Would you please return the lines of the material that contain the word "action"?

BEGIN AVAILABLE DATA

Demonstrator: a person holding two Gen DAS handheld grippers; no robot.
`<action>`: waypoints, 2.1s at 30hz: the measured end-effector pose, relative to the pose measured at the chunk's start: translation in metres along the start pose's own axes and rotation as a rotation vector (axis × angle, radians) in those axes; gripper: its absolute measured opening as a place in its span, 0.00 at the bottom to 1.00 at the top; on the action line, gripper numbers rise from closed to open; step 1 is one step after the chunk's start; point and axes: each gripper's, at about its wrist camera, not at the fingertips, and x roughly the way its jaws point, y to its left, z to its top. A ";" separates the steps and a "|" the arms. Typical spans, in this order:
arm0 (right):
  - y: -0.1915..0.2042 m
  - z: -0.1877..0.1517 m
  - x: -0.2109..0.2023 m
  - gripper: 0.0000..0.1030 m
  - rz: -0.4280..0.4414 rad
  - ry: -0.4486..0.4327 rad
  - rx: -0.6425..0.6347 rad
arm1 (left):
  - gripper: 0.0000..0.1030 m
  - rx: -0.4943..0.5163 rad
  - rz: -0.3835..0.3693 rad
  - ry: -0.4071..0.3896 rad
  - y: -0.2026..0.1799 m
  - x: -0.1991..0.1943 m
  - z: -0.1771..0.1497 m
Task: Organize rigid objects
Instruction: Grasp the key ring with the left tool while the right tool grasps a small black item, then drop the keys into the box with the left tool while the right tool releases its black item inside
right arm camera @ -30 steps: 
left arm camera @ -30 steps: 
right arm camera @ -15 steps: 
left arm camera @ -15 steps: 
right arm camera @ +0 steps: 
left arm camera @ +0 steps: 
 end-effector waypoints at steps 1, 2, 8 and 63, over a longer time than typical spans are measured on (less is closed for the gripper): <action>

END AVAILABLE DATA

# TASK SOLUTION:
`<action>`: waypoints, 2.1s at 30hz: the measured end-effector pose, relative to the pose measured at the chunk's start: translation in metres along the start pose's own axes and rotation as a rotation vector (axis × angle, radians) in those axes; gripper: its absolute measured opening as a place in its span, 0.00 at the bottom to 1.00 at the top; on the action line, gripper numbers rise from closed to open; step 1 is one step after the chunk's start; point and axes: each gripper's, at about its wrist camera, not at the fingertips, and x roughly the way its jaws point, y to its left, z to its top. A ";" separates the steps and a "|" the arms. Typical spans, in this order:
 end-effector waypoints at steps 1, 2, 8 and 63, over a longer time than typical spans are measured on (less is closed for the gripper): <action>

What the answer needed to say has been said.